The std::mem::size_of::
use std::mem; fn main() { println!("i32 : {}", mem::size_of::<i32>()); println!("u32 : {}", mem::size_of::<u32>()); println!("f64 : {}", mem::size_of::<f64>()); println!("char : {}", mem::size_of::<char>()); println!("&str : {}", mem::size_of::<&str>()); println!("String : {}", mem::size_of::<String>()); }
| Type | Size (bytes) | Why |
|---|---|---|
i32 | 4 | 32 bits = 4 bytes |
u32 | 4 | 32 bits unsigned |
f64 | 8 | 64-bit float |
char | 4 | Unicode scalar value |
&str | 16 | pointer (8) + length (8) |
String | 24 | pointer (8) + length (8) + capacity (8) |
| Type | Stack Size | Heap Usage |
|---|---|---|
i32 | 4 | None |
f64 | 8 | None |
char | 4 | None |
&str | 16 | No Ownership |
String | 24 | Yes, for text |
- Primitive numeric types store values directly.
- &str is a pointer containing a memory address and length.
- String stores metadata on the stack but allocates its text on the heap.
String Literal points to location where Literal values are stored (Static Memory).
fn main(){ let s = "Rachel"; println!("{},{:p}", s, s.as_ptr()) }
Memory Alignment
CPUs generally do not read memory one byte at a time. Instead, they read in “words” (e.g., 8 bytes on a 64-bit system). If a multi-byte value is “misaligned”—meaning it straddles the boundary between two words—the CPU might have to perform two memory accesses instead of one, or in some architectures, it may trigger a hardware exception and crash.
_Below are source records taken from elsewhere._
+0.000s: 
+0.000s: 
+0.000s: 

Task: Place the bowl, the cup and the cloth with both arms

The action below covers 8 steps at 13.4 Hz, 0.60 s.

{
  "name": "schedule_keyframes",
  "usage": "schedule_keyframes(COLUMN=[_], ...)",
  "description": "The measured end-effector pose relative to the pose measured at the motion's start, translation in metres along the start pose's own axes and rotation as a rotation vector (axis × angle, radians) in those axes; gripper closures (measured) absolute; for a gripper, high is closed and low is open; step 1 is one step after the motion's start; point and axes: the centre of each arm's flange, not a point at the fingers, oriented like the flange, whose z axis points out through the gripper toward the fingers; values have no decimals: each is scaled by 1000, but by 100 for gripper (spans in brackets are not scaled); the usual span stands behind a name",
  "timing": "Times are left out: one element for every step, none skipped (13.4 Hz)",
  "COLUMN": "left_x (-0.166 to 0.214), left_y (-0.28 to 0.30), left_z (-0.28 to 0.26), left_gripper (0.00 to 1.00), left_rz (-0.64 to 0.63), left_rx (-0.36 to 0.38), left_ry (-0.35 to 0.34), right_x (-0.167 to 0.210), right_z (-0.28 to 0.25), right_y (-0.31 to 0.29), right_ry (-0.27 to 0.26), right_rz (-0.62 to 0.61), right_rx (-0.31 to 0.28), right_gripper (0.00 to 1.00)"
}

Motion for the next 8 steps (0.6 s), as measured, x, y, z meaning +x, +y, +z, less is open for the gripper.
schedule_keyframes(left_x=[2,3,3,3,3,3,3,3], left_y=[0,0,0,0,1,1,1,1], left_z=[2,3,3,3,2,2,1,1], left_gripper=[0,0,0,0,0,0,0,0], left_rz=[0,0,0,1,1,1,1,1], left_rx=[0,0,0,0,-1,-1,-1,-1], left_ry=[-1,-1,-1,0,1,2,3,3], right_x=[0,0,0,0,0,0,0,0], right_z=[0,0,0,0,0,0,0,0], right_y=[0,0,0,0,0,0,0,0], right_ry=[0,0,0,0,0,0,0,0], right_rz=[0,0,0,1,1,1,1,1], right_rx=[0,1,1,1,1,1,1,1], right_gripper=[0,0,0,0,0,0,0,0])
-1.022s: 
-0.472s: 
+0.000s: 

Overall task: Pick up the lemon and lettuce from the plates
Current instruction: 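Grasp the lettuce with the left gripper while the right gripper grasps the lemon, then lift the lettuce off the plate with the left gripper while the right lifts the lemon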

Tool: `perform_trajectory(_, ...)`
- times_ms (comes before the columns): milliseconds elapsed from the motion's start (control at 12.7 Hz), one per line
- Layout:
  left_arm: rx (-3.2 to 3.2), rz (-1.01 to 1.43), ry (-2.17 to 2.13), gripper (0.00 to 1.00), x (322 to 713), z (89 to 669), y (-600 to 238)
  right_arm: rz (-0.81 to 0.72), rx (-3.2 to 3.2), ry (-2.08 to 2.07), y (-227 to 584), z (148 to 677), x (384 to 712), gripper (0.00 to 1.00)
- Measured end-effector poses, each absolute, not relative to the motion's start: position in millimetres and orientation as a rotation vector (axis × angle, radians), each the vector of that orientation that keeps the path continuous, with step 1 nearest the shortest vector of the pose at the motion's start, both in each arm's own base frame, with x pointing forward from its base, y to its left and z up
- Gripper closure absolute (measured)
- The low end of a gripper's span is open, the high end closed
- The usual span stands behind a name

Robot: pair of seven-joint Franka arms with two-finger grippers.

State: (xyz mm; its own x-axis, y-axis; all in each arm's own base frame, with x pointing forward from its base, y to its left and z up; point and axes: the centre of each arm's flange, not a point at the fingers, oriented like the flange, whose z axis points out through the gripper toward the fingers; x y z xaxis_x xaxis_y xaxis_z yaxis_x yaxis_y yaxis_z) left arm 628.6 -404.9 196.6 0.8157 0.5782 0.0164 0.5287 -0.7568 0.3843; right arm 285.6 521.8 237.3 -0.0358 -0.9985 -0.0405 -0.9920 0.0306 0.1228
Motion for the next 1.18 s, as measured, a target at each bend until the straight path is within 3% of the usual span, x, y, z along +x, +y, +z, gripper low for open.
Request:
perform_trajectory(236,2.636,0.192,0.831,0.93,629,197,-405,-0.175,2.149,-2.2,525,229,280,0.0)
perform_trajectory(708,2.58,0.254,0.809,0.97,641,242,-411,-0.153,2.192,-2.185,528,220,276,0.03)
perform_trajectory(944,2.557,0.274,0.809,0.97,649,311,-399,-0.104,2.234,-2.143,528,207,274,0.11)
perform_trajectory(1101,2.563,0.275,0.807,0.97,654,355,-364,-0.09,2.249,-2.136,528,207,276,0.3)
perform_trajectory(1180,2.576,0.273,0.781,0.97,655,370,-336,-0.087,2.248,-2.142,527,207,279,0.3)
use std::mem; fn main() { let a: i32 = 42; let b: char = 'R'; let c: String = String::from("Rachel"); println!("Sizes and Alignments"); println!("i32 -> size: {}, align: {}", mem::size_of::<i32>(), mem::align_of::<i32>()); println!("char -> size: {}, align: {}", mem::size_of::<char>(), mem::align_of::<char>()); println!("String -> size: {}, align: {}", mem::size_of::<String>(), mem::align_of::<String>()); println!("\nStack Addresses"); println!("a (i32) at {:p}", &a); println!("b (char) at {:p}", &b); println!("c (String) at {:p}", &c); println!("\nHeap Address (String data)"); println!("c text buffer at {:p}", c.as_ptr()); }
Padding & Memory Alignment
Padding: If you have a 1-byte variable followed by an 8-byte variable, the CPU can’t fit the big one into the remaining 7 bytes of its current “gulp” without splitting it. To avoid this, the computer leaves those 7 bytes empty. That empty space is padding.
Alignment: This is the rule that says data must be placed exactly where the CPU’s “gulp” starts. If you want an 8-byte integer, it needs to be perfectly lined up with the straw.
- A value must start at a memory address that is a multiple of its alignment.
- Alignment is determined by the type.
On a 64-bit system:
-
i32 Size = 4 bytes | Alignment = 4 bytes
-
u64, usize, String, pointers Size = 8 bytes (or more for String) | Alignment = 8 bytes
Example:
- Bikes (1-byte) can park in any 1-foot slot.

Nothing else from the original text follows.